Our bodies consist of approximately 75 billion cells. However, what specific roles does each cell play, and how do the cells in a healthy person compare to those in someone with an illness? To uncover these differences, a significant amount of data needs to be examined and understood. Researchers are employing machine learning techniques for this purpose. Recently, they have explored self-supervised learning as a potential method for analyzing over 20 million cells.
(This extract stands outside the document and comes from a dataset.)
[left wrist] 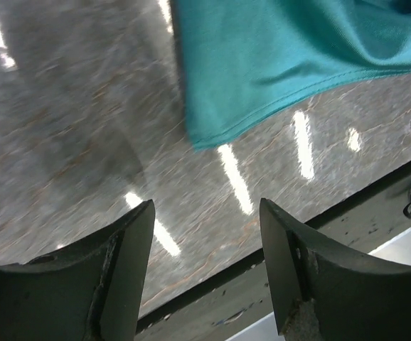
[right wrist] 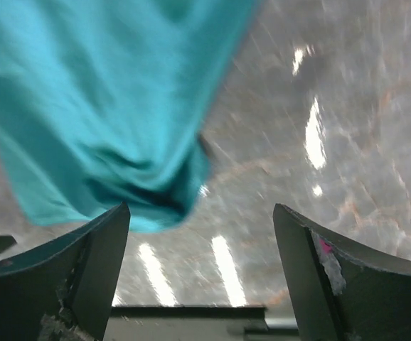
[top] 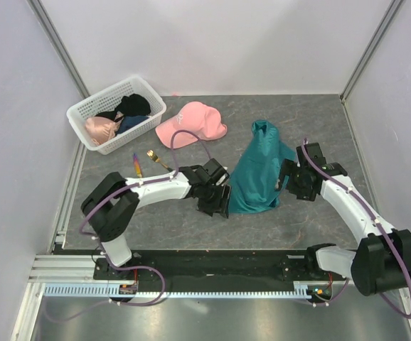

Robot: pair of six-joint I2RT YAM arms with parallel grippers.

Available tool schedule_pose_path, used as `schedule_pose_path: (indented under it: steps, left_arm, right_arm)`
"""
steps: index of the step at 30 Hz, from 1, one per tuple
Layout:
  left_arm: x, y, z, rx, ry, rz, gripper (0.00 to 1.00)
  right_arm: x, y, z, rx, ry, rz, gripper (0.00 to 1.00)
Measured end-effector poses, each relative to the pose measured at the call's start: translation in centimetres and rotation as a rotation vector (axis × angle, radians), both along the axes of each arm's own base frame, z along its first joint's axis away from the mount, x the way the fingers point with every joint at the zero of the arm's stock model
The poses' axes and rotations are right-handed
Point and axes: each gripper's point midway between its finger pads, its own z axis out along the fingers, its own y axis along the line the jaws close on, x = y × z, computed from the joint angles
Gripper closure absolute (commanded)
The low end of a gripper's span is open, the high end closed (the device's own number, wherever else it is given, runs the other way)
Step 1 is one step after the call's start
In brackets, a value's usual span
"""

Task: Fold the napkin into a case and place the utensils inside
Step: Pick up the crumpled napkin from the center of the board.

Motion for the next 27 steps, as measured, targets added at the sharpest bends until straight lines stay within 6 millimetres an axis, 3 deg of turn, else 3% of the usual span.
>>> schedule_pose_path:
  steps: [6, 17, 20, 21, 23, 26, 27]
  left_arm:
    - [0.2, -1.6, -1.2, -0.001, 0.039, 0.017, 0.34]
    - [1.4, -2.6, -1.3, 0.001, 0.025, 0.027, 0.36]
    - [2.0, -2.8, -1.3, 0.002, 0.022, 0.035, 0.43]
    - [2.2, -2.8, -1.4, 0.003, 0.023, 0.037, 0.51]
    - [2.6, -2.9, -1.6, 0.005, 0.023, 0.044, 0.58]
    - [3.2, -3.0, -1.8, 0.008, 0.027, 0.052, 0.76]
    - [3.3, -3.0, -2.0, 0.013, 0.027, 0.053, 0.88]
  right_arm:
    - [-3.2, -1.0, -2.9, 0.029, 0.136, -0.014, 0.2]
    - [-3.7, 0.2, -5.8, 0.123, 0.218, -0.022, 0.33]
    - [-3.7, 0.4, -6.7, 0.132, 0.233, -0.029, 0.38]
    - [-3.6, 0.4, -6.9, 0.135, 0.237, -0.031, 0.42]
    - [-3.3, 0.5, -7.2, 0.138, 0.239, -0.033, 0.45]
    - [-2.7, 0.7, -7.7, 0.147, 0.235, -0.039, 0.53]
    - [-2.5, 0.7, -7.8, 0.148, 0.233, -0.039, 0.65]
Recently, there have been significant advancements in single-cell technology. This approach allows scientists to study tissues at the level of individual cells, enabling them to identify the various roles of different cell types. For example, this analysis can help compare healthy cells to those altered by factors such as smoking, lung cancer, or COVID-19, revealing how these conditions affect lung cell structures.
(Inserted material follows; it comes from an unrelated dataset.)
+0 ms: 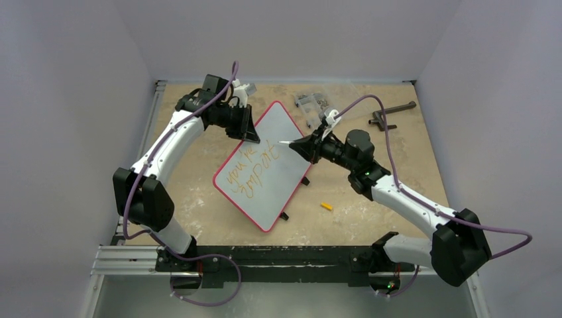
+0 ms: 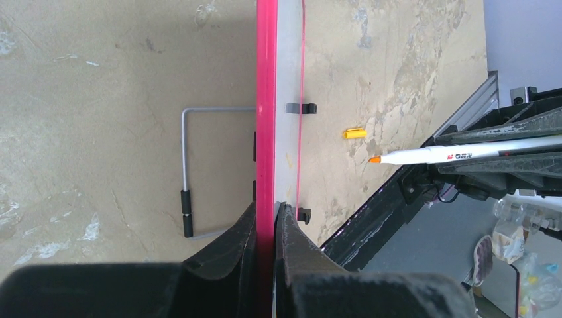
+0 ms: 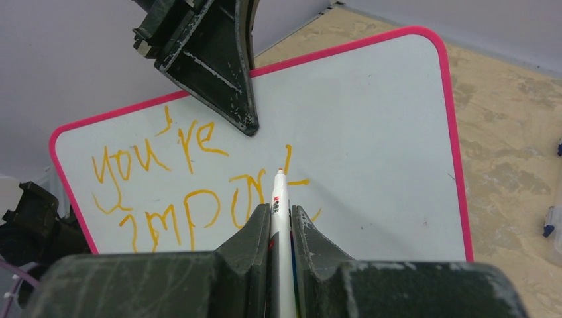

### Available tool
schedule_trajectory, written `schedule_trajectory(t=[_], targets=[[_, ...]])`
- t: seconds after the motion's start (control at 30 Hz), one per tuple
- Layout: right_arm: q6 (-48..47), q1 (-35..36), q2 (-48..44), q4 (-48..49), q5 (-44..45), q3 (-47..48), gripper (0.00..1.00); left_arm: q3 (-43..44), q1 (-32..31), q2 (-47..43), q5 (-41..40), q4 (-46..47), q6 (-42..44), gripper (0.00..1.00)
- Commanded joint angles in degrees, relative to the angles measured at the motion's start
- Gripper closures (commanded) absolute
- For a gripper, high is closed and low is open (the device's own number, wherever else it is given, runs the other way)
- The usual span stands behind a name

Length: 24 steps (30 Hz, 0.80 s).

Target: Write a sentence on the whiteboard

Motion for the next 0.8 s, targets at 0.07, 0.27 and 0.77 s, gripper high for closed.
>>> schedule_trajectory(t=[0.07,0.27,0.77], targets=[[-0.73,-0.26,-1.44,2.6,-1.97,-0.65,1.0,0.17,-0.25,-0.7,-7.78,-0.72,4.25,1.0],[-1.11,-0.23,-1.4,1.06,-0.01,-0.86,1.0,0.16,-0.6,-0.4,-7.53,-0.7,4.25,1.0],[2.9,-0.09,2.62,3.92,-1.27,-0.93,1.0,0.32,-1.1,-0.7,-7.48,-0.88,4.34,1.0]])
As this analysis progresses, the volume of data generated continues to grow. Researchers aim to utilize machine learning techniques to reinterpret existing datasets, extract meaningful insights from the data patterns, and apply these findings to other research areas.
Self-supervised learning as a new approach
Fabian Theis, who leads the Chair of Mathematical Modelling of Biological Systems at TUM, and his team have explored the efficacy of self-supervised learning in handling large datasets compared to traditional methods. Their findings were published recently in Nature Machine Intelligence. This specific type of machine learning utilizes unlabelled data, which means there is no need for pre-existing categorized sample data. There is, in fact, an abundance of unlabelled data available, enabling robust management of large volumes of information.
Self-supervised learning consists of two main techniques. Masked learning involves partially concealing the input data so that the model learns to predict the missing pieces. Meanwhile, contrastive learning allows the model to differentiate between similar and dissimilar data sets.
Using both techniques, the team analyzed over 20 million individual cells and compared the results with those obtained through classical learning methods. They focused on tasks like cell type prediction and gene expression reconstruction when evaluating the different approaches.
Prospects for the development of virtual cells
The study’s outcomes indicate that self-supervised learning particularly enhances performance in transfer tasks—analyzing smaller datasets by leveraging insights from a larger dataset. Additionally, results for zero-shot cell predictions—tasks carried out without prior training—are also quite encouraging. The analysis between masked and contrastive learning revealed that masked learning is more effective for large single-cell datasets.
The researchers are leveraging their findings to develop virtual cells, which are intricate computer models that represent the diversity of cells from various datasets. These models hold potential for analyzing cellular changes often observed in diseases. The insights from this study provide valuable guidance on how to train and optimize these models more effectively.